My husband is an amazing person with or without a fancy job title, a fancy car or any of those things most women identify a man’s worth with, my friends are nothing short of blessings with or without their cool clothes, brains, families or materials, that stranger on the street is more than what they have or lack. I am learning to see the person created before I see what they are or have- the image of their creator, this is not a fun activity. To treat both under-privileged and privileged with the same attitude- man it’s hard to unlearn!! Most of us need God to strip away our facades and things before we meet ourselves and therefore able to really meet other people. That thought scares a lot of people- this shows how much we’ve come to believe that we need a lot to be enough, we need so much, so many THINGS attached to us!
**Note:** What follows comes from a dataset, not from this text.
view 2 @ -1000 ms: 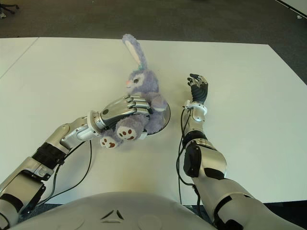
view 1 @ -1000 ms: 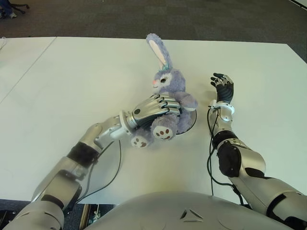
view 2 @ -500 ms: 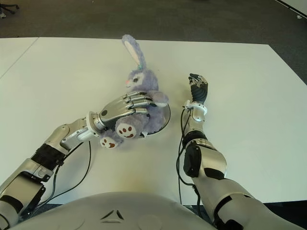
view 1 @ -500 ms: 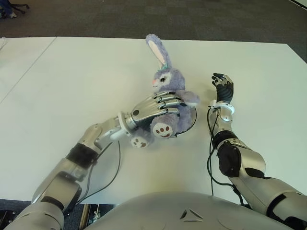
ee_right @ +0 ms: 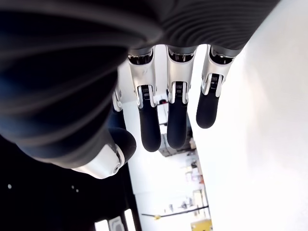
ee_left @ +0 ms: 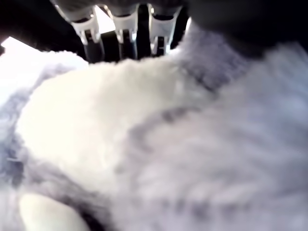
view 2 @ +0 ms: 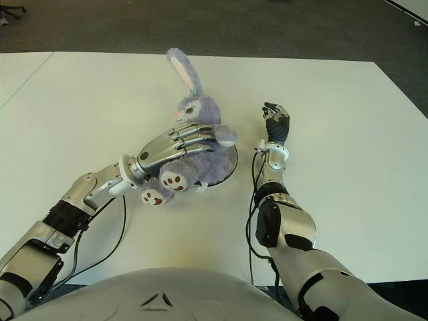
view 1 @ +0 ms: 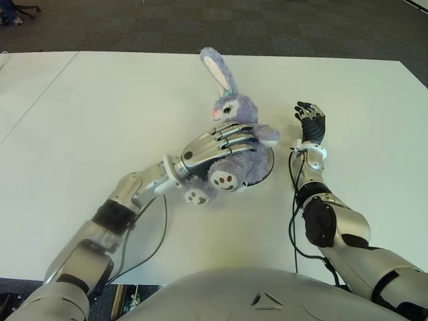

I know I am going to do amazing things, I know God is going to provide beyond my expectations, together with that, I also thought my identity would be wife, mother and homemaker, although these are precious to me and they matter more than I can imagine, God has shown me that those things are added things, there is much more to who I am as a daughter, the image of an unbelievable God, but before I succeed in all these amazing things to be ADDED, He will patiently teach me how to be enough with myself, my bare self, without anything to label me, so those things don’t become my identity.
May we all learn to know people for who they are, not what they have. May we all learn to know ourselves for who we are, not what we have achieved, want to achieve or what we’ve accumulated. May we not settle for the irrelevant identities to feel relevant. May we love ourselves so we can love others better. May God take away anything that steals that from us. May we enjoy who we were created to be, not what the media and advertising has informed us to be. May we live lives, enjoy the added things but never become the added things. May we stop labouring to be ourselves, may we allow God to introduce us to ourselves.